> **Exercise**:
Look through the listing below for the string "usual". Show each line where it occurs.

> **Provided material**:

****************************************

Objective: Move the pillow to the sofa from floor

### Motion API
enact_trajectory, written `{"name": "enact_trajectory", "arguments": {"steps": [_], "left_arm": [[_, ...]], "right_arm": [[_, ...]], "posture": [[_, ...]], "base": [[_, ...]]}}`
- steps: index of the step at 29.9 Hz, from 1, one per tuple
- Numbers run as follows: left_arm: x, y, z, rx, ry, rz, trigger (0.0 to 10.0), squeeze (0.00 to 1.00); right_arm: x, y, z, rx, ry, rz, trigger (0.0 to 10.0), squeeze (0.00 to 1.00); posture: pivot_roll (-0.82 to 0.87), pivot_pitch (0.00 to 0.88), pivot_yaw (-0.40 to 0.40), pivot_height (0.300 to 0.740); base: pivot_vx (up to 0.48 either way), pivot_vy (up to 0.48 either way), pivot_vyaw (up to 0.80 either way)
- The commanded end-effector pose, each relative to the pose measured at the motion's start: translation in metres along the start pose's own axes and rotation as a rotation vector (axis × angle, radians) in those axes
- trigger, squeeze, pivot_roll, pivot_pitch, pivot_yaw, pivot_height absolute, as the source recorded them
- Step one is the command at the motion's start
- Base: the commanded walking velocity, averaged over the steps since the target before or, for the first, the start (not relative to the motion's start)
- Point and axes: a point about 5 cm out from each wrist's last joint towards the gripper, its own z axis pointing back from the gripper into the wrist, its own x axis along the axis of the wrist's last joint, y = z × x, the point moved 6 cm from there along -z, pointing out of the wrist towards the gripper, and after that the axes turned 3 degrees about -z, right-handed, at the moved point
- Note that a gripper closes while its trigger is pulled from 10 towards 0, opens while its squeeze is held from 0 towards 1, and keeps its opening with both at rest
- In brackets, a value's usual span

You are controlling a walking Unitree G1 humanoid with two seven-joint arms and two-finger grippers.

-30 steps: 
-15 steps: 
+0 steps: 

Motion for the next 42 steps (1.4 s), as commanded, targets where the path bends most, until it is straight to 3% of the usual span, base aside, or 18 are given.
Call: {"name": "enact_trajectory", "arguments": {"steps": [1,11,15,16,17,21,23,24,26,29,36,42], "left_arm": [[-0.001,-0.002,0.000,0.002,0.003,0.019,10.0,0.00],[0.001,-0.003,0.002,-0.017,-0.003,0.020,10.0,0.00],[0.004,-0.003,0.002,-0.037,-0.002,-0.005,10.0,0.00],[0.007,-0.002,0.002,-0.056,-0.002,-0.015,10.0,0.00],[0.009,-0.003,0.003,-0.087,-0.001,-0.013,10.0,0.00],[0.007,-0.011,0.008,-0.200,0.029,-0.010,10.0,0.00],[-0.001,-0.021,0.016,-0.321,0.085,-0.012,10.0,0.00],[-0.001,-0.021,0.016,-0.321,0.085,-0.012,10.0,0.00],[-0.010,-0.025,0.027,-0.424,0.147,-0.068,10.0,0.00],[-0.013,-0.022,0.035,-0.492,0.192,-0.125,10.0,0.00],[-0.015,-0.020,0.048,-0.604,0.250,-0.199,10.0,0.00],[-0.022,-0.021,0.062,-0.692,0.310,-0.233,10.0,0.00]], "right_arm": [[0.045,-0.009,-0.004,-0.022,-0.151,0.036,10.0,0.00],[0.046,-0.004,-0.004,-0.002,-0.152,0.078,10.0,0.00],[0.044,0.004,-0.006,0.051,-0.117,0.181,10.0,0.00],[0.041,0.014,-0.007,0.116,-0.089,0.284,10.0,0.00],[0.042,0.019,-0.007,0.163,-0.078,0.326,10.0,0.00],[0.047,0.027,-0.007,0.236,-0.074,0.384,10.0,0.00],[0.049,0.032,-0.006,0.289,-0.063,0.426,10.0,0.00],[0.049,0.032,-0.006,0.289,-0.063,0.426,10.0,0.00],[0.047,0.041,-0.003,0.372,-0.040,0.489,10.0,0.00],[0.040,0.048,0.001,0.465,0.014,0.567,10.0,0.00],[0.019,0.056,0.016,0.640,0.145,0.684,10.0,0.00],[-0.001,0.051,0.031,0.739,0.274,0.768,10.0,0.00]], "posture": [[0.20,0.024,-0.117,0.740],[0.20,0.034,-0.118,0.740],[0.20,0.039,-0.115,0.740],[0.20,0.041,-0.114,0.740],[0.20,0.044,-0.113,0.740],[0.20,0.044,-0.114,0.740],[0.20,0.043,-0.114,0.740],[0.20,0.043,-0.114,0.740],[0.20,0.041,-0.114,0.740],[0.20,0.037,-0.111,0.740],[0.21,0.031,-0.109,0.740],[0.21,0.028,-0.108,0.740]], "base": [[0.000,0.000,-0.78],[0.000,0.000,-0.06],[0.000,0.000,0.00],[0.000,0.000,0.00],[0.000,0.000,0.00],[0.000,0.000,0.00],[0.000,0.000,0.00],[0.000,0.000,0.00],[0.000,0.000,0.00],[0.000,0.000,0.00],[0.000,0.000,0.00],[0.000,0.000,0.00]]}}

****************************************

> **Response below**:
- In brackets, a value's usual span
Motion for the next 42 steps (1.4 s), as commanded, targets where the path bends most, until it is straight to 3% of the usual span, base aside, or 18 are given.

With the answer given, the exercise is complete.